Leave the pictures aside and copy all the data exactly.

[Start of Attachment]

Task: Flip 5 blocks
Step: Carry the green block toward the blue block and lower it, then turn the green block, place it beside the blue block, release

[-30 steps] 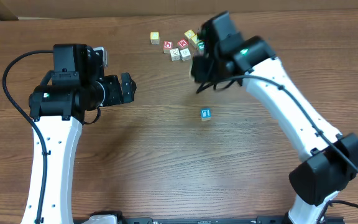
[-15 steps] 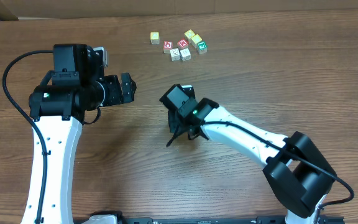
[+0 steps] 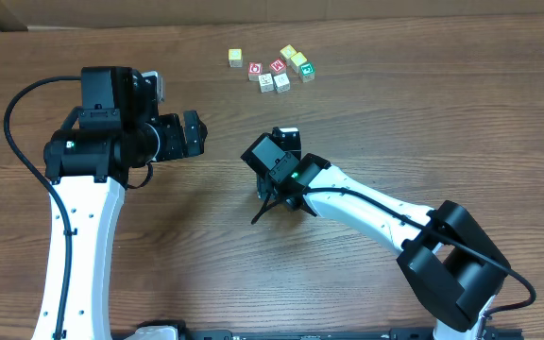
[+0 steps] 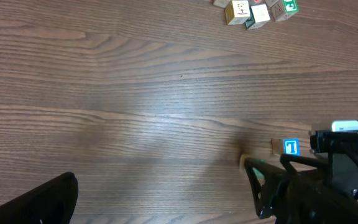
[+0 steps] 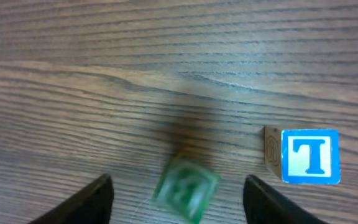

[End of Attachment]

● **Task output**:
Task: Flip 5 blocks
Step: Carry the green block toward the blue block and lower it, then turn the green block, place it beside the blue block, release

[-30 steps] 
[-15 steps] 
[+0 steps] 
[+0 steps] 
[+0 steps] 

What appears above is the complete answer to the exercise.